Alliances, arms transfers and military aid: major power security cooperation with applications and extensions to the United States
Bentley, Patrick Robert
This project brings together three areas of international relations research: security cooperation, the effects of geography on international outcomes, and United States foreign policy. Each chapter incorporates elements of security cooperation and U.S. foreign policy, and the last chapter focuses on the role of geography in major power and U.S. alliance politics. Substantively, this project broadens the academic understanding of security cooperation.
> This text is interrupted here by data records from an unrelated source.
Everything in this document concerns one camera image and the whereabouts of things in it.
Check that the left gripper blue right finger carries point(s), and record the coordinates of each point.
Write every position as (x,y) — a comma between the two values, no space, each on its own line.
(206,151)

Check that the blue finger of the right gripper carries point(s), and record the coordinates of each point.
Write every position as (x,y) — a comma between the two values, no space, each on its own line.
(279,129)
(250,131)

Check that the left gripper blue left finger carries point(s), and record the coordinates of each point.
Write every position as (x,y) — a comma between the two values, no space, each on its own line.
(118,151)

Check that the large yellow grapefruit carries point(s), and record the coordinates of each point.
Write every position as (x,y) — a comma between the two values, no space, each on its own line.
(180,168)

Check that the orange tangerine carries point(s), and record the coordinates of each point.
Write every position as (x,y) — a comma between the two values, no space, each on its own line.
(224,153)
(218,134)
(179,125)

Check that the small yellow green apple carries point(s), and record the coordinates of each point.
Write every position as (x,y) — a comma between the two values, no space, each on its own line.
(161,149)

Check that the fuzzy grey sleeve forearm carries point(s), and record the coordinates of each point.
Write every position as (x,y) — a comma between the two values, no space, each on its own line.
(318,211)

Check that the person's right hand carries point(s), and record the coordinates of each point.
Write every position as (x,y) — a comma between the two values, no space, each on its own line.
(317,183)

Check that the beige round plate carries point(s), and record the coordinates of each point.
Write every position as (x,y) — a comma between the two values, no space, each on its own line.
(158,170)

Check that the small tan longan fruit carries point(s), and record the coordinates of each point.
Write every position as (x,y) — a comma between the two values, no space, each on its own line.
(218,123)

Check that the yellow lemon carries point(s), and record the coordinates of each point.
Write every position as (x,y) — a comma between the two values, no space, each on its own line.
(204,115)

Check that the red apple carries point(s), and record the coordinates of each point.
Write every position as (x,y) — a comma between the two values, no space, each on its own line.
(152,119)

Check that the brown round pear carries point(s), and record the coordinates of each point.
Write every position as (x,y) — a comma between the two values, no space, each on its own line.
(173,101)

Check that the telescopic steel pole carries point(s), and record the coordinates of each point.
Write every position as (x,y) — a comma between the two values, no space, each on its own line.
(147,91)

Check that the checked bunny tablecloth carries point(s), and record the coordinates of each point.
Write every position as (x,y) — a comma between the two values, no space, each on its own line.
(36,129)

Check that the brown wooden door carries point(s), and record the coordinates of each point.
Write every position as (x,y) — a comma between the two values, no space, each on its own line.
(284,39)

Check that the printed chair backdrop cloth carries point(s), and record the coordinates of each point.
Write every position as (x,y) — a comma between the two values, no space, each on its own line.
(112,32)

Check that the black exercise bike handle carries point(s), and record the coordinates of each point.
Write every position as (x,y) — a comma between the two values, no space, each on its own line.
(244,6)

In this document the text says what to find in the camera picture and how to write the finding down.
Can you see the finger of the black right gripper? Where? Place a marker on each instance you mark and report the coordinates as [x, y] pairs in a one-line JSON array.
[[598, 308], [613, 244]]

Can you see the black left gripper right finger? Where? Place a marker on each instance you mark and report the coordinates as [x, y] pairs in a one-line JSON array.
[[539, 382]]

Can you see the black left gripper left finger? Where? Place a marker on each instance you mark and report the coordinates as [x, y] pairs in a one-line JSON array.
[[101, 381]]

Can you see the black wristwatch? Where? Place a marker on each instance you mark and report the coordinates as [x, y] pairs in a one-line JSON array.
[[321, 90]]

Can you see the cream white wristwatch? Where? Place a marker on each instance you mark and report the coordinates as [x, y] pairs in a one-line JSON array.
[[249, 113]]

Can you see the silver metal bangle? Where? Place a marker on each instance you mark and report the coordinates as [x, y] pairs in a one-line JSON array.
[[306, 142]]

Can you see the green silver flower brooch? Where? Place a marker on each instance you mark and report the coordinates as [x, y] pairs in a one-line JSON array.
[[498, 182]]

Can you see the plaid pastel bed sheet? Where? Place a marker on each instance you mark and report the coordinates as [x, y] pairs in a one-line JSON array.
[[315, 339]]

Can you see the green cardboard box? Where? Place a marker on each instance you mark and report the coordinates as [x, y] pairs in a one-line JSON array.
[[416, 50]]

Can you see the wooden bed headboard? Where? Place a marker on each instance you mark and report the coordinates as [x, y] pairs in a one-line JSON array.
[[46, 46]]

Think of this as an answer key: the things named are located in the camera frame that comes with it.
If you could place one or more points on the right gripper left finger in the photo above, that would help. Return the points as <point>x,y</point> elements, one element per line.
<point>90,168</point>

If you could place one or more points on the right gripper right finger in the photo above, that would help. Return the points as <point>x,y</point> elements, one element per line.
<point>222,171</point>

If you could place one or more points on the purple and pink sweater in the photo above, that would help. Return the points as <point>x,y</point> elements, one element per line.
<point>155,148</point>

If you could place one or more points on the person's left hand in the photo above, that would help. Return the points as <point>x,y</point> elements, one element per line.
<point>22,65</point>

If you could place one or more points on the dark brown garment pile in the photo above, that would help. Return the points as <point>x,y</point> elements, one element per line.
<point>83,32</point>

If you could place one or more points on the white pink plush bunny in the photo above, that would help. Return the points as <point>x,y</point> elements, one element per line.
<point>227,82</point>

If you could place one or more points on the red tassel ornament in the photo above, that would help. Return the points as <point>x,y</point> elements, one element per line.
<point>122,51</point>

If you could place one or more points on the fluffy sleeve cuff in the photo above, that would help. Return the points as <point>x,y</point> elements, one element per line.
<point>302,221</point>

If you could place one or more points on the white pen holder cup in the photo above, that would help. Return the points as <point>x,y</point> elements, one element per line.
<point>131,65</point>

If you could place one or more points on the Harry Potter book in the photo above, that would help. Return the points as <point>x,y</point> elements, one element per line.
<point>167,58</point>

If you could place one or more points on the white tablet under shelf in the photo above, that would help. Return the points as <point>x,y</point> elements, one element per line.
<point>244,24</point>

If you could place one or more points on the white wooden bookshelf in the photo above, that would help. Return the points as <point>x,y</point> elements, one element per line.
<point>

The first chapter describes how international relations scholarship has focused on alliances as the primary means of security cooperation to the near-exclusion of any other type, but the volume of security cooperation short of an alliance between states is massive, especially in major power dyads. In explaining how powerful states choose what types of security cooperation to extend to other states, the results show that they favor states with similar foreign policy preferences as partners in security cooperation while eschewing those states that are particularly rivalrous. In the second chapter, I offer an explanation for how the United States used its security cooperation relationships to form the coalitions that fought in Afghanistan and Iraq. The conditions leading up to the formation of these two coalitions differed significantly, leading the U.S. to form a burden sharing coalition in Afghanistan and a legitimacy-seeking coalition in Iraq. As such, it sought to include its allies and states that could contribute to the war effort in Afghanistan and states to which it had given military aid but that offered little to the coalition in Iraq. I contend in the third chapter that since the alliance formation literature focuses primarily on outcomes between pairs of states, scholars have failed to incorporate measures of interdependence outside of the dyad into their analyses. This project incorporates such interdependence by looking at the proximity between weak states and rivals of powerful states as an explanation of asymmetric alliance formation. The findings also show that U.S. troop deployment favors states that are closer to U.S. rivals.